Department of Internal Medicine, Chonnam National University Medical School, Gwangju 501-757, Korea.
Nephrol Dial Transplant. 2010 Apr;25(4):1051-9. doi: 10.1093/ndt/gfp604. Epub 2009 Nov 30.
Pleiotropic effects of statins represent potential mechanisms for the treatment of end organ damage in hypertension. This study has investigated the effects of rosuvastatin (10 mg/kg/day) on renal function impairment, glomerulosclerosis and tubulointerstitial fibrosis in deoxycorticosterone acetate (DOCA)-salt hypertensive (DSH) rat.

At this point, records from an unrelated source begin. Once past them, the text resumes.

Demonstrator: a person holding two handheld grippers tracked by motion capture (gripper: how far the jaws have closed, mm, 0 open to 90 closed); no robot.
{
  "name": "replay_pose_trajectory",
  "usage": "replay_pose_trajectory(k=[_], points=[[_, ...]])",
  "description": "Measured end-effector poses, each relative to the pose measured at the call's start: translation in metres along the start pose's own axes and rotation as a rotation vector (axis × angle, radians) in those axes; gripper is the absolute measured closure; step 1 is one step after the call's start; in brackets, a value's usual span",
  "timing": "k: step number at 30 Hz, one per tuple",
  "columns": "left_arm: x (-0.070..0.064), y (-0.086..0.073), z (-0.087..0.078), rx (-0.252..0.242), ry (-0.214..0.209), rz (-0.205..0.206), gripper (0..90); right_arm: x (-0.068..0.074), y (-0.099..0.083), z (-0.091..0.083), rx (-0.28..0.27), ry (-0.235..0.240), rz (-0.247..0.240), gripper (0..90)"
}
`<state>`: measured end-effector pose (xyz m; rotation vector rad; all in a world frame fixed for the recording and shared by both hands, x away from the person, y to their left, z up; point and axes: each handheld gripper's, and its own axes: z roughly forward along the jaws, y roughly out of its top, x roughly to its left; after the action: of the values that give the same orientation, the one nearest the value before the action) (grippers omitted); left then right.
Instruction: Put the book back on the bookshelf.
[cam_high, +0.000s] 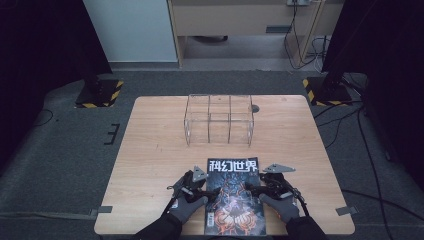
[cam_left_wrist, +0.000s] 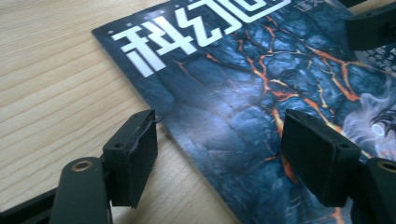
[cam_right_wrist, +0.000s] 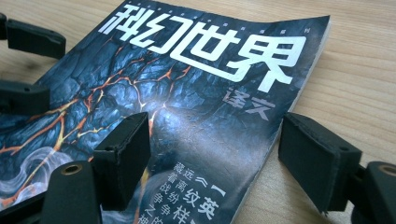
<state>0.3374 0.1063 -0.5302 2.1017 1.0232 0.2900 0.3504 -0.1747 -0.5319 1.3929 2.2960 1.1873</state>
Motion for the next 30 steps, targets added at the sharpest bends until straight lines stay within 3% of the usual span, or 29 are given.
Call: replay_pose_trajectory(k=[4,11,13,16,18,26,27,30], points=[[-0.003,0.0,0.001,0.001,0.003,0.003,25.7,0.0,0.0,0.0,-0.007,0.006,0.025,26.0],[-0.004,0.0,0.001,-0.003,0.006,-0.001,25.6,0.0,-0.001,0.001,-0.022,0.002,0.027,25.8],[-0.005,-0.001,0.002,-0.006,0.011,0.001,23.6,-0.002,-0.002,0.0,-0.039,0.022,0.076,25.4],[-0.006,0.0,0.002,-0.005,0.014,-0.001,23.2,-0.004,-0.002,-0.001,-0.043,0.036,0.102,25.7],[-0.006,0.0,0.002,-0.004,0.015,-0.003,23.3,-0.007,-0.002,-0.002,-0.049,0.056,0.147,26.9],[-0.006,-0.001,0.002,-0.011,0.012,-0.004,23.3,-0.009,0.0,-0.007,-0.076,0.08,0.176,29.3],[-0.006,-0.001,0.002,-0.012,0.012,-0.003,23.3,-0.009,0.001,-0.011,-0.104,0.107,0.194,30.7],[-0.006,-0.001,0.002,-0.012,0.012,-0.003,23.3,-0.006,0.005,-0.016,-0.128,0.142,0.186,32.5]])
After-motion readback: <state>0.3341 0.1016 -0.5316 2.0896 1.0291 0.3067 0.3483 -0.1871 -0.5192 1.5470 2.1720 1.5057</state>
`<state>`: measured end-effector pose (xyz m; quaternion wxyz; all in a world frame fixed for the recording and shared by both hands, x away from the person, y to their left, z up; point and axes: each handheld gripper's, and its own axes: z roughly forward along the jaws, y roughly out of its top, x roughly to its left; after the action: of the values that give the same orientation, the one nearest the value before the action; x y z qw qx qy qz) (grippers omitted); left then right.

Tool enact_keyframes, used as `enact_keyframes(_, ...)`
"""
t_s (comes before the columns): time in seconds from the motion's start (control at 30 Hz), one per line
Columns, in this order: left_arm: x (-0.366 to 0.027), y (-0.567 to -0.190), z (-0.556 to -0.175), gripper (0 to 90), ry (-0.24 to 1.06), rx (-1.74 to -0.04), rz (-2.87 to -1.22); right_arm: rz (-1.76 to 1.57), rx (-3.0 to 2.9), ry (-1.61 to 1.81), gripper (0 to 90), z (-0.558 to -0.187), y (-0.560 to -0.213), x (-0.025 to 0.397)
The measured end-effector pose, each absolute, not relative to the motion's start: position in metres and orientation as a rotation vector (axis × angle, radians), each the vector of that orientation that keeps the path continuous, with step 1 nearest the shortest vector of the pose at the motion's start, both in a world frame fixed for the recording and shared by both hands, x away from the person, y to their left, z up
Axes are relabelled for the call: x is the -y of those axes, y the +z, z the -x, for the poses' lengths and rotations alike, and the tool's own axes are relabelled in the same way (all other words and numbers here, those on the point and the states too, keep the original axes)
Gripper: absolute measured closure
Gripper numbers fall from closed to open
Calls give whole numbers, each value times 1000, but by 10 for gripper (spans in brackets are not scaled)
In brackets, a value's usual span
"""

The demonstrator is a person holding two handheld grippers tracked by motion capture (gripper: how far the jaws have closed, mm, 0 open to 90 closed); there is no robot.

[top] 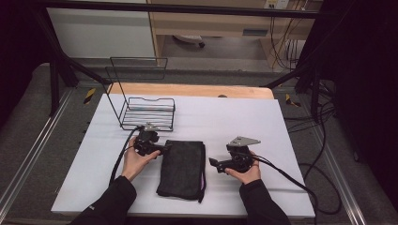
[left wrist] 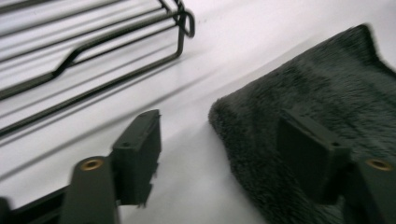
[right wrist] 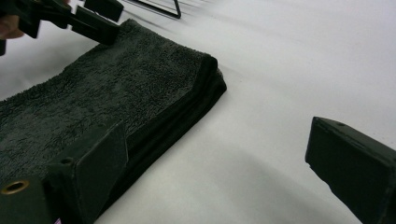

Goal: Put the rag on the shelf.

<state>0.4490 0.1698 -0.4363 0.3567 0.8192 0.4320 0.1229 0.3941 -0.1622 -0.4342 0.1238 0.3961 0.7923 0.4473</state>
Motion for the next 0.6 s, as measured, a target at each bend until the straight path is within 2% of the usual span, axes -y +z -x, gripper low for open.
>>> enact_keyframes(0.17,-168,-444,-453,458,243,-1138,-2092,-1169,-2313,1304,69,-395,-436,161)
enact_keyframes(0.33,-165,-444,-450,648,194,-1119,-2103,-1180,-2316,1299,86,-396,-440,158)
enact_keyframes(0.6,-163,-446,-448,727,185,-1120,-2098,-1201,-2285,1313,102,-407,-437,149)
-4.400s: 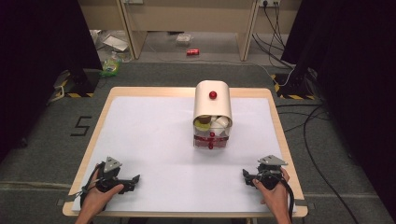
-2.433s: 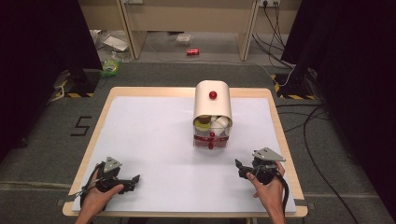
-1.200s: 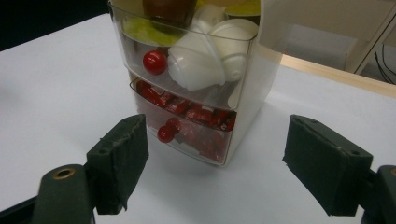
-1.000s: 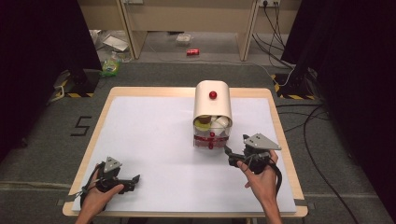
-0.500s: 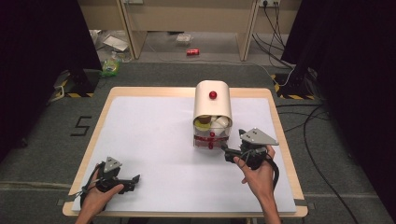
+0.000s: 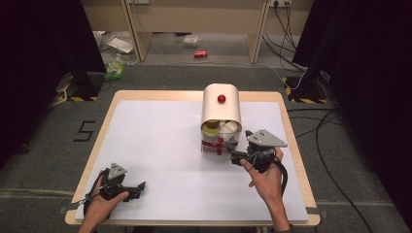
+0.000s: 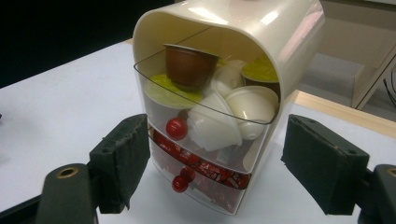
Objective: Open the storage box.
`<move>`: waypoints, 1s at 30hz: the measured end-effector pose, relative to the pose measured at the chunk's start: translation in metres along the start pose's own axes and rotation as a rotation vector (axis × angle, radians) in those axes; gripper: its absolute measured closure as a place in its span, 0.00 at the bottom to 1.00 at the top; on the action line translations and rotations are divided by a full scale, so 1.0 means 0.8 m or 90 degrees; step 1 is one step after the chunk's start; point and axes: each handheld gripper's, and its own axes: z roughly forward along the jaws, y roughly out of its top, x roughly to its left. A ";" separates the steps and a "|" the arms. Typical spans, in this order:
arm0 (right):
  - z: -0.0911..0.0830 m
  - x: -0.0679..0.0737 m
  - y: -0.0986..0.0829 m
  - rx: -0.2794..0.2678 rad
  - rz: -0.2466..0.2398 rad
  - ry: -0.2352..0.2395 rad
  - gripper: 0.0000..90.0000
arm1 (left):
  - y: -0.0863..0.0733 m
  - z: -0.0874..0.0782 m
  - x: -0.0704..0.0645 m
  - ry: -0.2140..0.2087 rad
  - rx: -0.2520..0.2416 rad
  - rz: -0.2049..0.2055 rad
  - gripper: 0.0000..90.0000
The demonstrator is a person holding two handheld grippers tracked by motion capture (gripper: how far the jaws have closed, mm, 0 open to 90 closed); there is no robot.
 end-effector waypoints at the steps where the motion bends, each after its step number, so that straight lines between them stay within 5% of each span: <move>1: 0.001 0.001 0.000 -0.003 0.000 0.001 0.26 | 0.000 0.000 0.000 0.000 0.000 0.000 0.00; 30: 0.029 0.015 0.019 -0.009 -0.025 0.022 0.27 | 0.000 0.000 0.000 0.000 0.000 0.000 0.00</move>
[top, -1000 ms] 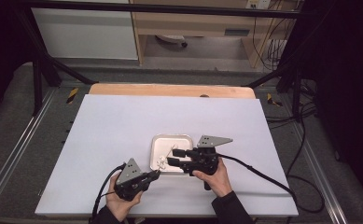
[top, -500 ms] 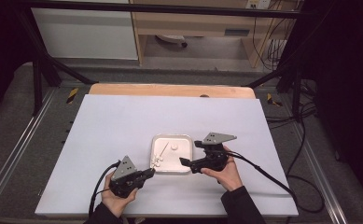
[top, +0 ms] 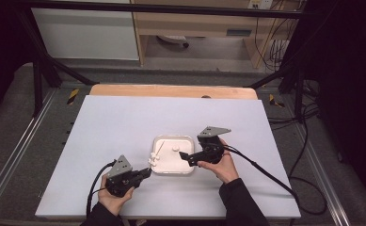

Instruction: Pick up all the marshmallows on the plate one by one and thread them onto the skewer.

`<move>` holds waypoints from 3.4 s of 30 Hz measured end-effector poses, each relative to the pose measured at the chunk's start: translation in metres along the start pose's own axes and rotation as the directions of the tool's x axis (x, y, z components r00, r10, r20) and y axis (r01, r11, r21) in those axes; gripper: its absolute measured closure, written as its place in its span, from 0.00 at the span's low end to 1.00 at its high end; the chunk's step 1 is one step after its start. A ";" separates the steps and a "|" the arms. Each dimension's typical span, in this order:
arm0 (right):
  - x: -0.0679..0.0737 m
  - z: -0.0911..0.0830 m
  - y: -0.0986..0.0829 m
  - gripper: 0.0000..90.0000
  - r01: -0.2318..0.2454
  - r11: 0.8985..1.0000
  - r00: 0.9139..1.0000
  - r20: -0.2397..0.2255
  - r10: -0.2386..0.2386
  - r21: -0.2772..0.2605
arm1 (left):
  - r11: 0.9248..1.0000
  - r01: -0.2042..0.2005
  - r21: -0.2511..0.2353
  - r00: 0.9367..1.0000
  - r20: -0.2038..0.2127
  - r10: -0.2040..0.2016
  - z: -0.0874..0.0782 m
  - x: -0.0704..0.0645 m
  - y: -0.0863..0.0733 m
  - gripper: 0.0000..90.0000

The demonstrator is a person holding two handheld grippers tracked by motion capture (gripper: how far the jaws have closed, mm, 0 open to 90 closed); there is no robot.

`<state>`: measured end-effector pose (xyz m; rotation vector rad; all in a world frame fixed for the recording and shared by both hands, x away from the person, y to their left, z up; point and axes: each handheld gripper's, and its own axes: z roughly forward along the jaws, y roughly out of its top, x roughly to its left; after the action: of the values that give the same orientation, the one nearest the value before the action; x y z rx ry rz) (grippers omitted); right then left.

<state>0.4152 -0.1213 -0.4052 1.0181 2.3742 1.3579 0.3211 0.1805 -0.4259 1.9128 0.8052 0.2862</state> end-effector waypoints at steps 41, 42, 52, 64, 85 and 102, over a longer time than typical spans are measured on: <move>-0.005 0.076 -0.002 0.62 0.055 0.985 0.998 0.017 -0.059 0.163 | 1.000 0.021 0.017 1.000 -0.016 -0.021 -0.002 0.005 -0.002 0.98; -0.005 0.077 -0.003 0.63 0.063 0.985 0.998 0.017 -0.067 0.159 | 1.000 0.020 0.017 1.000 -0.016 -0.019 -0.002 0.005 -0.002 0.98; -0.003 0.076 -0.004 0.77 0.078 0.985 0.996 0.022 -0.082 0.152 | 1.000 0.018 0.015 1.000 -0.017 -0.018 -0.002 0.005 -0.002 0.98; 0.001 0.053 0.008 0.80 0.059 0.995 0.998 -0.022 -0.058 0.085 | 1.000 0.014 0.014 1.000 -0.015 -0.014 -0.002 0.003 -0.002 0.98; 0.011 -0.047 0.030 0.81 -0.072 0.979 0.969 -0.247 0.023 -0.188 | 0.999 -0.050 0.012 0.998 0.029 0.050 0.003 -0.013 0.001 0.98; 0.019 -0.047 0.032 0.82 -0.149 0.966 0.931 -0.360 0.064 -0.211 | 0.996 -0.086 0.005 0.995 0.053 0.086 0.005 -0.020 0.002 0.98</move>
<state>0.3923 -0.1293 -0.3500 0.9127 2.3377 1.9541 0.3096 0.1637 -0.4240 1.9569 0.6912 0.2849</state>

Rats were implanted with DOCA strips (200 mg/kg) on 1 week after unilateral nephrectomy. Rats received a controlled diet with or without rosuvastatin. Three weeks after DOCA implantation, systolic blood pressure (SBP) was measured by tail-cuff method. The glomerulosclerosis and tubulointerstitial fibrosis was determined by Masson's trichrome stain. The tumour necrosis factor (TNF-alpha), interleukin-1beta (IL-1beta), interferon-gamma (IFN-gamma), monocyte chemoattractant protein1 (MCP1), intercellular adhesion molecule-1 (ICAM-1) and endothelin-1 (ET-1) were determined by real-time polymerase chain reaction. The expression of ED-1, transforming growth factor-beta1 (TGF-beta1) and connective tissue growth factor (CTGF) was determined in the kidney by immunoblotting and immunohistochemistry.
In DSH rats, SBP was increased, which was not affected by rosuvastatin treatment. Creatinine clearance was decreased while urinary albumin excretion ratio was increased in DSH rats compared with controls, which were attenuated by rosuvastatin treatment. Glomerulosclerosis and tubulointerstitial fibrosis in DSH rats were attenuated by rosuvastatin treatment. The messenger RNA expression of TNF-alpha, IL-1beta, IFN-gamma, MCP1, ICAM-1 and ET-1 was increased in DSH, which was attenuated by rosuvastatin treatment. The expression of ED-1, TGF-beta and CTGF was increased in the kidney of DSH, which was counteracted by rosuvastatin treatment.
Rosuvastatin is effective in preventing progression of renal injury in DSH, the mechanism of which is associated with anti-inflammatory and anti-fibrotic effects.
他汀类药物的多效性代表了治疗高血压终末器官损伤的潜在机制。本研究探讨了瑞舒伐他汀(10mg/kg/天)对醛固酮盐性高血压(DSH)大鼠肾功能损害、肾小球硬化和肾小管间质纤维化的影响。
单侧肾切除后 1 周,大鼠植入去氧皮质酮(DOCA)带(200mg/kg)。大鼠给予含或不含瑞舒伐他汀的对照饮食。DOCA 植入 3 周后,用尾套法测量收缩压(SBP)。Masson 三色染色法测定肾小球硬化和肾小管间质纤维化。实时聚合酶链反应测定肿瘤坏死因子(TNF-α)、白细胞介素-1β(IL-1β)、干扰素-γ(IFN-γ)、单核细胞趋化蛋白 1(MCP1)、细胞间黏附分子-1(ICAM-1)和内皮素-1(ET-1)。免疫印迹和免疫组化法测定肾脏中 ED-1、转化生长因子-β1(TGF-β1)和结缔组织生长因子(CTGF)的表达。
DSH 大鼠 SBP 升高,瑞舒伐他汀治疗未影响 SBP。与对照组相比,DSH 大鼠肌酐清除率降低,尿白蛋白排泄率增加,瑞舒伐他汀治疗可减轻这些变化。DSH 大鼠肾小球硬化和肾小管间质纤维化减轻,瑞舒伐他汀治疗可降低 TNF-α、IL-1β、IFN-γ、MCP1、ICAM-1 和 ET-1 的 mRNA 表达。DSH 大鼠肾脏 ED-1、TGF-β 和 CTGF 表达增加,瑞舒伐他汀治疗可拮抗这些变化。
瑞舒伐他汀可有效预防 DSH 大鼠肾脏损伤进展,其机制与抗炎和抗纤维化作用有关。